◆ **PROBLEM TO WORK ON**
Each line below should be repeated exactly, but no picture should be carried over.

◆ **AVAILABLE DATA**

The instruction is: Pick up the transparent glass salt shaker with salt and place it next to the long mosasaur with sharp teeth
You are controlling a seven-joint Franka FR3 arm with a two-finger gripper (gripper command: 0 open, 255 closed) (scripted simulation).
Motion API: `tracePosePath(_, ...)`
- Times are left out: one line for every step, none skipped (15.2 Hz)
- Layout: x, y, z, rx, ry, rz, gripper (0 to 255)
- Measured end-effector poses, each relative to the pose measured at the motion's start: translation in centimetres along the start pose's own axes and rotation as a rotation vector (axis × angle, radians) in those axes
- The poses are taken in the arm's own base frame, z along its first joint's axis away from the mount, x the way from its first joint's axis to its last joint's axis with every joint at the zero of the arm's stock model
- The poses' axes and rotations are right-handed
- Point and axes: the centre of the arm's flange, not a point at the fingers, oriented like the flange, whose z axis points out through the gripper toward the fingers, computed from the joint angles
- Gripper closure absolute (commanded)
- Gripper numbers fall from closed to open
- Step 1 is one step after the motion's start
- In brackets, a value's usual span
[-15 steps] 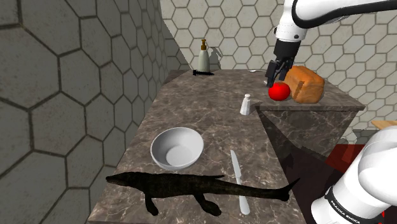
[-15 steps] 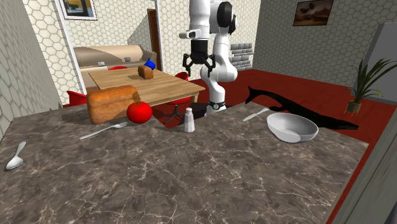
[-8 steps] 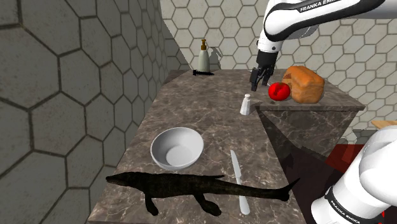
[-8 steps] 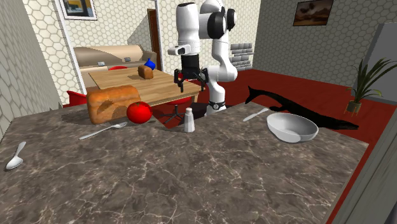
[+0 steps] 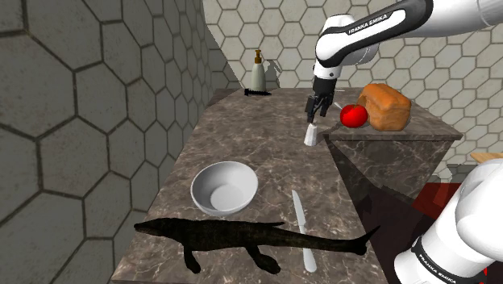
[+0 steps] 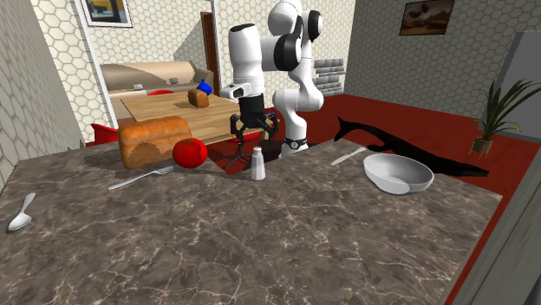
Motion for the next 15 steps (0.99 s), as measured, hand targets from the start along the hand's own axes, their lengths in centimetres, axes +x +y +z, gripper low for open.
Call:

◆ **WRITTEN REPLY**
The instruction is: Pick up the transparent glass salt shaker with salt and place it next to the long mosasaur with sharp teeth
You are controlling a seven-joint Franka FR3 arm with a two-finger gripper (gripper command: 0 open, 255 closed) (scripted simulation).
Motion API: `tracePosePath(_, ...)`
- Times are left out: one line for every step, none skipped (15.2 Hz)
- Layout: x, y, z, rx, ry, rz, gripper (0 to 255)
- Measured end-effector poses, each relative to the pose measured at the motion's start: translation in centimetres along the start pose's own axes and rotation as a rotation vector (axis × angle, radians) in those axes
- The poses are taken in the arm's own base frame, z along its first joint's axis away from the mount, x the way from its first joint's axis to its last joint's axis with every joint at the zero of the arm's stock model
- The poses' axes and rotations are right-handed
- Point and axes: the centre of the arm's flange, not a point at the fingers, oriented like the flange, whose z axis points out through the gripper toward the fingers, computed from the joint angles
- Gripper closure absolute (commanded)
- Gripper numbers fall from closed to open
- Step 1 is one step after the motion's start
- In brackets, a value's usual span
[-15 steps] 
[-15 steps] 
[-8 steps] 
[-8 steps] 
[+0 steps] 
[+0 steps] 
Motion for the next 15 steps (0.99 s), as measured, hand targets from the start along the hand's own axes, their lengths in centimetres, axes +x +y +z, gripper low for open.
Call:

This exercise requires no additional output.